Math 151 , Fall 2004, Monday, Sept 27, Day 14 Hit reload ...

Exams not finished yet.  Solutions are available, outside my door, + on reserve
-------------------------------------------------------------------------------
HW Day 14 2.2 (correlation) You do not have to be able to calculate r by hand.  You should be able to guess roughly at an r for a swarm of data; as p.101, fig. 2.9, and know and  be able to use facts 1 thru 7, p. 100  Also to find r using SPSS.  Start Moore 2.3 pp.106-112, then onward in 2.3.
Hand in Wednesday:
A. Go to Text website http://www.whfreeman.com/scc,  (or http://bcs.whfreeman.com/bps3e/  ): and play with the  Correlation/Regression Applet.  Create a data set of around 10-15 points with r = -.65 (close to it).  Add the meanX&meanY lines, and make a sketch of your result on your paper to hand in. (Or you can print it out like this: Hit the Printscreen while holding down the Alt button.  This puts the image of the active window on the Clipboard.  Open Word, do Edit>Paste.  Then you can print the Word document.)

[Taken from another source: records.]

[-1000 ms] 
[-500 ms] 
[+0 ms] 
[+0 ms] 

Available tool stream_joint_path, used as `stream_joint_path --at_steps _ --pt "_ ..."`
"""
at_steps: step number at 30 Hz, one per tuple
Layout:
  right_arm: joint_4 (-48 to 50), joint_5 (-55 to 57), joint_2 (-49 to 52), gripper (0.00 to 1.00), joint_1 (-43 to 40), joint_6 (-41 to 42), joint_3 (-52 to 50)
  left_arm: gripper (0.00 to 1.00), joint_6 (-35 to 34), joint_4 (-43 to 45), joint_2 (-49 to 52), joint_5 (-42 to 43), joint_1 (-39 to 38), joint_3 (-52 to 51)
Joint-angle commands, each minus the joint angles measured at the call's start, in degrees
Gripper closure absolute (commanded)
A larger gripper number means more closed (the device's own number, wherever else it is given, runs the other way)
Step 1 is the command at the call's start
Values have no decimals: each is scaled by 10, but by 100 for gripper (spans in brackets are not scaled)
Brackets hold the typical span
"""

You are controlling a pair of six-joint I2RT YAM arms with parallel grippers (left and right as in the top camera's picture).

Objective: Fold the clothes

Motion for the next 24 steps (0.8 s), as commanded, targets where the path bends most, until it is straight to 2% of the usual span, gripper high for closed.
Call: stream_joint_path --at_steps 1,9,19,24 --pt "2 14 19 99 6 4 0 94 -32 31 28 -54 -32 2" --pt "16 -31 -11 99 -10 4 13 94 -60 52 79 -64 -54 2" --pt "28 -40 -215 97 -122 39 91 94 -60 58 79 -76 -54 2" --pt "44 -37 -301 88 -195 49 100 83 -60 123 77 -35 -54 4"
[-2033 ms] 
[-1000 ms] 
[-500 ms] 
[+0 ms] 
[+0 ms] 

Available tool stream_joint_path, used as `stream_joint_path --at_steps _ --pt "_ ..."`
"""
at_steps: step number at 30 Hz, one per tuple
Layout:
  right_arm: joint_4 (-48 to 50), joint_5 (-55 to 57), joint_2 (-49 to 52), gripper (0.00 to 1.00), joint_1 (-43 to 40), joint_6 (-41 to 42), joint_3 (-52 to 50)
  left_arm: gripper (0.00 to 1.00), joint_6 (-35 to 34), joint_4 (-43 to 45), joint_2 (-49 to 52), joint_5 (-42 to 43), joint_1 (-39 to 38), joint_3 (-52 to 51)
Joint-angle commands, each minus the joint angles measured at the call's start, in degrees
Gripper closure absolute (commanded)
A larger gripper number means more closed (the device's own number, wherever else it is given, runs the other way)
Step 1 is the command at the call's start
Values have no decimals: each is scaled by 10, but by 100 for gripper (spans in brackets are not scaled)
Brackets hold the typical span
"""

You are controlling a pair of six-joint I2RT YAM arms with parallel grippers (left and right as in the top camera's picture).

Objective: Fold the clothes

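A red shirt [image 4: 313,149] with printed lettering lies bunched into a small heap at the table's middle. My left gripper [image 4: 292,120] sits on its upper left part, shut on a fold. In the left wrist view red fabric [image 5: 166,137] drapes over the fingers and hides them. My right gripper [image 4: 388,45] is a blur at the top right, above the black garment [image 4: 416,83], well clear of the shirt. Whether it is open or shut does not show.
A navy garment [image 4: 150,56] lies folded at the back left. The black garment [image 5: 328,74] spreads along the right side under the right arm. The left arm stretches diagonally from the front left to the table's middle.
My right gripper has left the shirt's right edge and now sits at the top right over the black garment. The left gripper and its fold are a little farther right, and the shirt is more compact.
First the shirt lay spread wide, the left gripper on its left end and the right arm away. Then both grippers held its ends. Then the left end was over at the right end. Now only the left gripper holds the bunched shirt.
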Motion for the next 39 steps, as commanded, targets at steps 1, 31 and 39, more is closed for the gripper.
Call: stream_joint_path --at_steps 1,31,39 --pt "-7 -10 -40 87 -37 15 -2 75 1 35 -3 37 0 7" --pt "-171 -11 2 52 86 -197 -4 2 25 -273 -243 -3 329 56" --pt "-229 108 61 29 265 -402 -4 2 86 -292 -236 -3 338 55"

 Using SPSS to find correl. coeff.  (Back page of Scatterplot handout: Analyze>Correlate>Bivariate)
Hand in the scatterplots, write the correlation values, other info on your printout.
B. Use the file educ-v-mortality.sav    This is median education level and mortality rate for 60 American cities.  Make a scatterplot showing mortality on the y (vertical) axis  vs. education on the x axis.  with the two outliers (lower left) labeled with their cities.  Find r for the data with the outliers, then delete** the two outliers and find r again.  Write the two r's on your printed graph.
p. 106, 2.28 (SPSS) speed, gas (real)) 
 p. 103, 2.23 (SPSS) calories  **To delete a case, click on the gray case number.  The whole row should show black (selected), except for first column.  Then Delete key deletes it. (Edit has an undo) Save both data files, original and deletions, to your disk. 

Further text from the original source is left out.